◆ PROMPT ◆
In full and without changes, output the data.
_ _ _ _ _
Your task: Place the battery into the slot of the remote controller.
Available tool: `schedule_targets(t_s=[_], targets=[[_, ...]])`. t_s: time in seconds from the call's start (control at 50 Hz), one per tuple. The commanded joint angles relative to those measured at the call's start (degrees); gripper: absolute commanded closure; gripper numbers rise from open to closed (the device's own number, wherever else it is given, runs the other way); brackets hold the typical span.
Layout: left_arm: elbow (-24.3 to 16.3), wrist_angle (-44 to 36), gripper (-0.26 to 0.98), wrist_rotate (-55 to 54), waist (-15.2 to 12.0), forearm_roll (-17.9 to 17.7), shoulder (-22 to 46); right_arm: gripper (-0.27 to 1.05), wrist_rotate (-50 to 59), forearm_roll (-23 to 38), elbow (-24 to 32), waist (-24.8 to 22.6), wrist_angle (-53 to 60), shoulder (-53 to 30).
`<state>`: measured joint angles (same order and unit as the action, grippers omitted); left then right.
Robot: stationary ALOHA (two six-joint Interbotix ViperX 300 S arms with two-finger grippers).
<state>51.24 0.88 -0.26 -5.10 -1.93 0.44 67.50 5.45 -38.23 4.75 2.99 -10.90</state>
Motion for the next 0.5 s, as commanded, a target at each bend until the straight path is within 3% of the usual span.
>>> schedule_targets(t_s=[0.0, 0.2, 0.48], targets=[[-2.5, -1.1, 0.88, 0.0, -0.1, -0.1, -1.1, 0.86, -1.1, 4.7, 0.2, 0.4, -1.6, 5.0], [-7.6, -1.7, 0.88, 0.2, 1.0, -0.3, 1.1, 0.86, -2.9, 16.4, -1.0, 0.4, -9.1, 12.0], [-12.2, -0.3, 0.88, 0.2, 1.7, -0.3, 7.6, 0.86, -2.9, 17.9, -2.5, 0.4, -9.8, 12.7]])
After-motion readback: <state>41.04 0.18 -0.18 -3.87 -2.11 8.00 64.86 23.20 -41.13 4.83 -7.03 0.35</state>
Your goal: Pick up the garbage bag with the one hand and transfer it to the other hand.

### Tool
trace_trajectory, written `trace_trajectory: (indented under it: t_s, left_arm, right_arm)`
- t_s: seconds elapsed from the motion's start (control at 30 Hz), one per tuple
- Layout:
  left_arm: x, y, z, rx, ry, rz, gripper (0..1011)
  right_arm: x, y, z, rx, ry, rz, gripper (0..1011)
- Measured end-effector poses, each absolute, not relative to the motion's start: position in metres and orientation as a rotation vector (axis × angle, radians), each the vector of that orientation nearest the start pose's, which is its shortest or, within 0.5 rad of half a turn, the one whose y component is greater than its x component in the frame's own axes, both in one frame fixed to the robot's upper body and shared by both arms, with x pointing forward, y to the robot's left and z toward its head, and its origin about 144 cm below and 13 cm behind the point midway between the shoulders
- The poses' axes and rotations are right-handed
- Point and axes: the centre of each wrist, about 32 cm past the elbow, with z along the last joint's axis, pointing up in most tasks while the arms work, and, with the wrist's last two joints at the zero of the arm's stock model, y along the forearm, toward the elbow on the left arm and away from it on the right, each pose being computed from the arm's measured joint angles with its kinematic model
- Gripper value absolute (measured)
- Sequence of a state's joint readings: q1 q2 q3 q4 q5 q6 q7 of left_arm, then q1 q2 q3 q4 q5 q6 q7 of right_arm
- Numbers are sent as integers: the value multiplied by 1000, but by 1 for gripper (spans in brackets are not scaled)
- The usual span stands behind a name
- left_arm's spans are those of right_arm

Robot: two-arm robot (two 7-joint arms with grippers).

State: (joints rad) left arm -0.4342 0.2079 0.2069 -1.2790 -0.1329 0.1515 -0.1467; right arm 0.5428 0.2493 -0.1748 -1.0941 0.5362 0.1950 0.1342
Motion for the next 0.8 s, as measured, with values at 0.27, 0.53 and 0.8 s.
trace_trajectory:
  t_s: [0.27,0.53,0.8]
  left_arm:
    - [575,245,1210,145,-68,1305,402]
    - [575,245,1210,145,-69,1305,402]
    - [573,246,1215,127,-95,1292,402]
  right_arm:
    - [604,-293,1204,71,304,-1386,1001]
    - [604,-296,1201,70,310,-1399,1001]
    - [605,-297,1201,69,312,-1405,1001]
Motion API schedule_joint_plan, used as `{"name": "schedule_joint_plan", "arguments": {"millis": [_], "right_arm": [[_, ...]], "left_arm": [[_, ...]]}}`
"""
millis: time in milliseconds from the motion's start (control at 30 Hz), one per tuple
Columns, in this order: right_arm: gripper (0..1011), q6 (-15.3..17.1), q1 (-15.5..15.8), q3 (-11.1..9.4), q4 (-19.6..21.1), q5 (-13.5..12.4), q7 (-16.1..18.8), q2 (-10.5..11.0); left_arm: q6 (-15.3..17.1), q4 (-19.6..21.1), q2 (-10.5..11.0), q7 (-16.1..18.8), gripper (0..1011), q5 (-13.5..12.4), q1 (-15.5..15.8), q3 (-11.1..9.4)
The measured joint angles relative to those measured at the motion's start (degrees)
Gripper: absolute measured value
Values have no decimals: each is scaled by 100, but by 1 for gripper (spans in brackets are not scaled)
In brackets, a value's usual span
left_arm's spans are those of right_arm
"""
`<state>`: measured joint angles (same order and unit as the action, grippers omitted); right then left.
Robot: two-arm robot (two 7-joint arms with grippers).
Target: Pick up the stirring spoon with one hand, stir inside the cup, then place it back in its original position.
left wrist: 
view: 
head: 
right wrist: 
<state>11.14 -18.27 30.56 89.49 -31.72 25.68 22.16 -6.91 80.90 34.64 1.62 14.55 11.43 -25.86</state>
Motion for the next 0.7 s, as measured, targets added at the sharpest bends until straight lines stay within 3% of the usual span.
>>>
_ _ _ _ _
◆ YOUR RESPONSE ◆
Your task: Place the battery into the slot of the remote controller.
Available tool: `schedule_targets(t_s=[_], targets=[[_, ...]])`. t_s: time in seconds from the call's start (control at 50 Hz), one per tuple. The commanded joint angles relative to those measured at the call's start (degrees); gripper: absolute commanded closure; gripper numbers rise from open to closed (the device's own number, wherever else it is given, runs the other way); brackets hold the typical span.
Layout: left_arm: elbow (-24.3 to 16.3), wrist_angle (-44 to 36), gripper (-0.26 to 0.98), wrist_rotate (-55 to 54), waist (-15.2 to 12.0), forearm_roll (-17.9 to 17.7), shoulder (-22 to 46); right_arm: gripper (-0.27 to 1.05), wrist_rotate (-50 to 59), forearm_roll (-23 to 38), elbow (-24 to 32), waist (-24.8 to 22.6), wrist_angle (-53 to 60), shoulder (-53 to 30).
`<state>`: measured joint angles (same order and unit as the action, grippers omitted); left then right.
Robot: stationary ALOHA (two six-joint Interbotix ViperX 300 S arms with two-finger grippers).
<state>51.24 0.88 -0.26 -5.10 -1.93 0.44 67.50 5.45 -38.23 4.75 2.99 -10.90</state>
Motion for the next 0.5 s, as commanded, a target at each bend until the straight path is within 3% of the usual span.
>>> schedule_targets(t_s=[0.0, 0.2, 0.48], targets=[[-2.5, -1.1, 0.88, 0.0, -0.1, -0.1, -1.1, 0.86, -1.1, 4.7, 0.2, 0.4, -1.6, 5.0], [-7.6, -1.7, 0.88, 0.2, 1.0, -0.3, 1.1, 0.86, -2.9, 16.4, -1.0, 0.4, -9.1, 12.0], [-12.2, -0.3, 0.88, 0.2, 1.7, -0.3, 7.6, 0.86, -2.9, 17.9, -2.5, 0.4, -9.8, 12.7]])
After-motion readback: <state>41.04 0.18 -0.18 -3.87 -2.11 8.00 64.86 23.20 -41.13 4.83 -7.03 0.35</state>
Your goal: Pick up the garbage bag with the one hand and transfer it to the other hand.

### Tool
trace_trajectory, written `trace_trajectory: (indented under it: t_s, left_arm, right_arm)`
- t_s: seconds elapsed from the motion's start (control at 30 Hz), one per tuple
- Layout:
  left_arm: x, y, z, rx, ry, rz, gripper (0..1011)
  right_arm: x, y, z, rx, ry, rz, gripper (0..1011)
- Measured end-effector poses, each absolute, not relative to the motion's start: position in metres and orientation as a rotation vector (axis × angle, radians), each the vector of that orientation nearest the start pose's, which is its shortest or, within 0.5 rad of half a turn, the one whose y component is greater than its x component in the frame's own axes, both in one frame fixed to the robot's upper body and shared by both arms, with x pointing forward, y to the robot's left and z toward its head, and its origin about 144 cm below and 13 cm behind the point midway between the shoulders
- The poses' axes and rotations are right-handed
- Point and axes: the centre of each wrist, about 32 cm past the elbow, with z along the last joint's axis, pointing up in most tasks while the arms work, and, with the wrist's last two joints at the zero of the arm's stock model, y along the forearm, toward the elbow on the left arm and away from it on the right, each pose being computed from the arm's measured joint angles with its kinematic model
- Gripper value absolute (measured)
- Sequence of a state's joint readings: q1 q2 q3 q4 q5 q6 q7 of left_arm, then q1 q2 q3 q4 q5 q6 q7 of right_arm
- Numbers are sent as integers: the value multiplied by 1000, but by 1 for gripper (spans in brackets are not scaled)
- The usual span stands behind a name
- left_arm's spans are those of right_arm

Robot: two-arm robot (two 7-joint arms with grippers).

State: (joints rad) left arm -0.4342 0.2079 0.2069 -1.2790 -0.1329 0.1515 -0.1467; right arm 0.5428 0.2493 -0.1748 -1.0941 0.5362 0.1950 0.1342
Motion for the next 0.8 s, as measured, with values at 0.27, 0.53 and 0.8 s.
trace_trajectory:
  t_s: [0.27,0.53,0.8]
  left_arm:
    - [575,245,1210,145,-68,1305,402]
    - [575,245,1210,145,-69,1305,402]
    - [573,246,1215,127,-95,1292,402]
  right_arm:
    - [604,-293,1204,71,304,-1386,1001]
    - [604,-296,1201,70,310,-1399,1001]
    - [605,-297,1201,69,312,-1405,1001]
Motion API schedule_joint_plan, used as `{"name": "schedule_joint_plan", "arguments": {"millis": [_], "right_arm": [[_, ...]], "left_arm": [[_, ...]]}}`
"""
millis: time in milliseconds from the motion's start (control at 30 Hz), one per tuple
Columns, in this order: right_arm: gripper (0..1011), q6 (-15.3..17.1), q1 (-15.5..15.8), q3 (-11.1..9.4), q4 (-19.6..21.1), q5 (-13.5..12.4), q7 (-16.1..18.8), q2 (-10.5..11.0); left_arm: q6 (-15.3..17.1), q4 (-19.6..21.1), q2 (-10.5..11.0), q7 (-16.1..18.8), gripper (0..1011), q5 (-13.5..12.4), q1 (-15.5..15.8), q3 (-11.1..9.4)
The measured joint angles relative to those measured at the motion's start (degrees)
Gripper: absolute measured value
Values have no decimals: each is scaled by 100, but by 1 for gripper (spans in brackets are not scaled)
In brackets, a value's usual span
left_arm's spans are those of right_arm
"""
`<state>`: measured joint angles (same order and unit as the action, grippers omitted); right then left.
Robot: two-arm robot (two 7-joint arms with grippers).
Target: Pick up the stirring spoon with one hand, stir inside the cup, then place it back in its original position.
left wrist: 
view: 
head: 
right wrist: 
<state>11.14 -18.27 30.56 89.49 -31.72 25.68 22.16 -6.91 80.90 34.64 1.62 14.55 11.43 -25.86</state>
Motion for the next 0.7 s, as measured, targets added at the sharpest bends until straight lines stay within 3% of the usual span.
>>>

The generated output is now complete.